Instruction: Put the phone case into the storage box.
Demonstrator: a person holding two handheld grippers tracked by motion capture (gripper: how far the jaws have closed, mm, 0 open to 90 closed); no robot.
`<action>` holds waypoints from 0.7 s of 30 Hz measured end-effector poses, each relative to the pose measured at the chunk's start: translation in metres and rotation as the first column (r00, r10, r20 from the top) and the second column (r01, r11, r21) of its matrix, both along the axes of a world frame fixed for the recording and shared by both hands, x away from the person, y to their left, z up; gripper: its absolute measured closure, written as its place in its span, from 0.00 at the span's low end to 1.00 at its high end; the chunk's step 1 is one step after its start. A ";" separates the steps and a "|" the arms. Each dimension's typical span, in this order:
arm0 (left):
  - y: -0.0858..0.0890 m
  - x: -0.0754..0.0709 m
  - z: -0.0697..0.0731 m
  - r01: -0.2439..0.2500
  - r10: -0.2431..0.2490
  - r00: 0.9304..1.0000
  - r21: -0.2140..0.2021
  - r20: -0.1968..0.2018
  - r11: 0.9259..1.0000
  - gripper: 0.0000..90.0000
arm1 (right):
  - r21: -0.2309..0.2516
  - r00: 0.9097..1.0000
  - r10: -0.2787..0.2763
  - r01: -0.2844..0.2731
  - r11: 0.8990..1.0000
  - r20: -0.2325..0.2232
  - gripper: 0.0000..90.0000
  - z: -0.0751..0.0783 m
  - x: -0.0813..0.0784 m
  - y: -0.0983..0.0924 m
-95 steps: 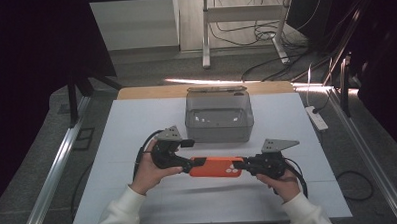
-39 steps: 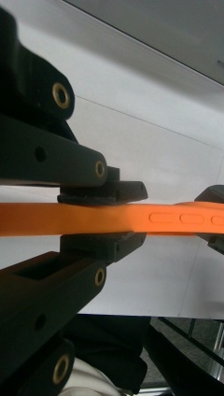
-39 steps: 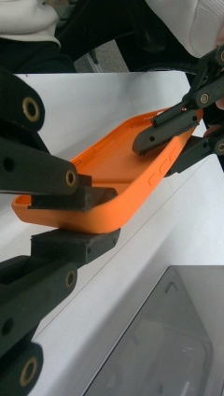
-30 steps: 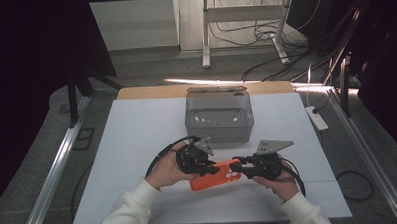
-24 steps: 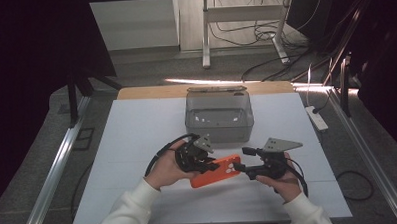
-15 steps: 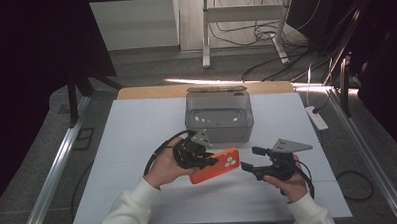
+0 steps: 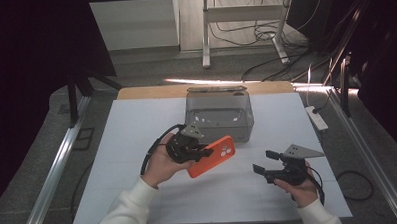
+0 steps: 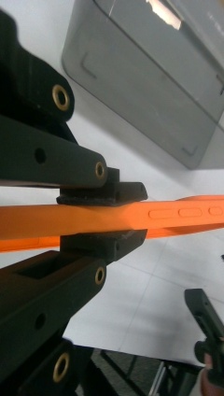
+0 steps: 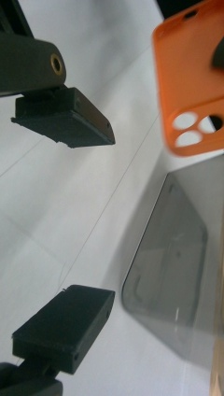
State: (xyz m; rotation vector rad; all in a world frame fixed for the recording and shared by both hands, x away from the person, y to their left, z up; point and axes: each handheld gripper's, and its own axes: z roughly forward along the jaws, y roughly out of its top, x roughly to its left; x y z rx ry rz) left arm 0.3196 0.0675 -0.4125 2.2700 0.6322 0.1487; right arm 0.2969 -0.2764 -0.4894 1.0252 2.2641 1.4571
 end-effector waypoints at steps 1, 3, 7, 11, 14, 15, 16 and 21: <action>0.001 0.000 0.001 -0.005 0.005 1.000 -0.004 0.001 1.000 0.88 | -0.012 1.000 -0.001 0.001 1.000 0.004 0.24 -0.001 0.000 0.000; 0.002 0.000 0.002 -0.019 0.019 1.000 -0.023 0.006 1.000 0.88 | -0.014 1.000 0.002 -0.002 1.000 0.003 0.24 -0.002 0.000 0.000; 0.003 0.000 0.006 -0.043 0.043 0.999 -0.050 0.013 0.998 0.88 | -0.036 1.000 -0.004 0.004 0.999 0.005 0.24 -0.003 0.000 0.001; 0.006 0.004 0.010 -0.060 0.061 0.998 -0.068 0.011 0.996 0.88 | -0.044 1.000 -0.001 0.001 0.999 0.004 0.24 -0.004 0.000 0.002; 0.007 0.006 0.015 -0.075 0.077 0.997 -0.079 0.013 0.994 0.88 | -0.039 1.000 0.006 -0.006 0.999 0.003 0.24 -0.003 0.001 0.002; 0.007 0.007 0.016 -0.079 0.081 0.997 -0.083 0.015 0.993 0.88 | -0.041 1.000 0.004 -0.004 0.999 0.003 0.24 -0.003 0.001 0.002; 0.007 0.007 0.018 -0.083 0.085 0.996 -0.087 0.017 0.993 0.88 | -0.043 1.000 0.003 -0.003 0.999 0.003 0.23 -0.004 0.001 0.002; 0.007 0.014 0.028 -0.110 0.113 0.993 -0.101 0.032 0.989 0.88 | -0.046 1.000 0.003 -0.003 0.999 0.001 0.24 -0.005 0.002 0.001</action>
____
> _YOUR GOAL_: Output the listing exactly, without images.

> _SOLUTION FOR THIS TASK_:
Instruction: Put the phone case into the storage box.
Demonstrator: a person holding two handheld grippers tracked by motion capture (gripper: how far the jaws have closed, mm, 0 open to 90 closed); no robot.
`<action>` holds waypoints from 0.7 s of 30 Hz measured end-effector poses, each relative to the pose measured at the chunk's start: translation in metres and rotation as the first column (r00, r10, r20 from the top) and the second column (r01, r11, r21) of its matrix, both along the axes of a world frame fixed for the recording and shared by both hands, x away from the person, y to their left, z up; gripper: its absolute measured closure, written as its place in its span, from 0.00 at the span's low end to 1.00 at its high end; the chunk's step 1 is one step after its start. A ";" separates the steps and a "|" the arms. Each dimension's typical span, in this order:
arm0 (left):
  - y: -0.0858..0.0890 m
  - x: -0.0754..0.0709 m
  - z: -0.0697..0.0731 m
  - r01: -0.2439..0.2500
  - r10: -0.2431..0.2490
  - r00: 0.9304..1.0000
  - r21: -0.2140..0.2021
  - r20: -0.1968..0.2018
  - r11: 0.9259..1.0000
  - gripper: 0.0000..90.0000
arm1 (right):
  - r21: -0.2309..0.2516
  - r00: 0.9097..1.0000
  - r10: -0.2787..0.2763
  - r01: -0.2844..0.2731
  - r11: 0.8990..1.0000
  - r20: -0.2325..0.2232
  - gripper: 0.0000..90.0000
  - z: -0.0751..0.0783 m
  - x: -0.0813..0.0784 m
  - y: -0.0983..0.0924 m
-95 steps: 
-39 steps: 
-39 steps: 
-30 steps: 
-24 steps: 
-15 steps: 
+0 steps: 
+0 steps: 
+0 steps: 
State: (xyz m; rotation vector rad; all in a world frame fixed for the recording and shared by both hands, x away from the person, y to their left, z up; point and axes: each handheld gripper's, and its own axes: z roughly forward along the jaws, y roughly out of its top, x roughly to its left; x y z rx ry rz) left arm 0.3196 0.0675 -0.4125 2.2700 0.6322 0.1487; right arm 0.2969 -0.2764 -0.4894 1.0252 2.2641 1.4571
 end-effector waypoints at steps 1, 3, 7, 11, 14, 15, 16 and 21: <action>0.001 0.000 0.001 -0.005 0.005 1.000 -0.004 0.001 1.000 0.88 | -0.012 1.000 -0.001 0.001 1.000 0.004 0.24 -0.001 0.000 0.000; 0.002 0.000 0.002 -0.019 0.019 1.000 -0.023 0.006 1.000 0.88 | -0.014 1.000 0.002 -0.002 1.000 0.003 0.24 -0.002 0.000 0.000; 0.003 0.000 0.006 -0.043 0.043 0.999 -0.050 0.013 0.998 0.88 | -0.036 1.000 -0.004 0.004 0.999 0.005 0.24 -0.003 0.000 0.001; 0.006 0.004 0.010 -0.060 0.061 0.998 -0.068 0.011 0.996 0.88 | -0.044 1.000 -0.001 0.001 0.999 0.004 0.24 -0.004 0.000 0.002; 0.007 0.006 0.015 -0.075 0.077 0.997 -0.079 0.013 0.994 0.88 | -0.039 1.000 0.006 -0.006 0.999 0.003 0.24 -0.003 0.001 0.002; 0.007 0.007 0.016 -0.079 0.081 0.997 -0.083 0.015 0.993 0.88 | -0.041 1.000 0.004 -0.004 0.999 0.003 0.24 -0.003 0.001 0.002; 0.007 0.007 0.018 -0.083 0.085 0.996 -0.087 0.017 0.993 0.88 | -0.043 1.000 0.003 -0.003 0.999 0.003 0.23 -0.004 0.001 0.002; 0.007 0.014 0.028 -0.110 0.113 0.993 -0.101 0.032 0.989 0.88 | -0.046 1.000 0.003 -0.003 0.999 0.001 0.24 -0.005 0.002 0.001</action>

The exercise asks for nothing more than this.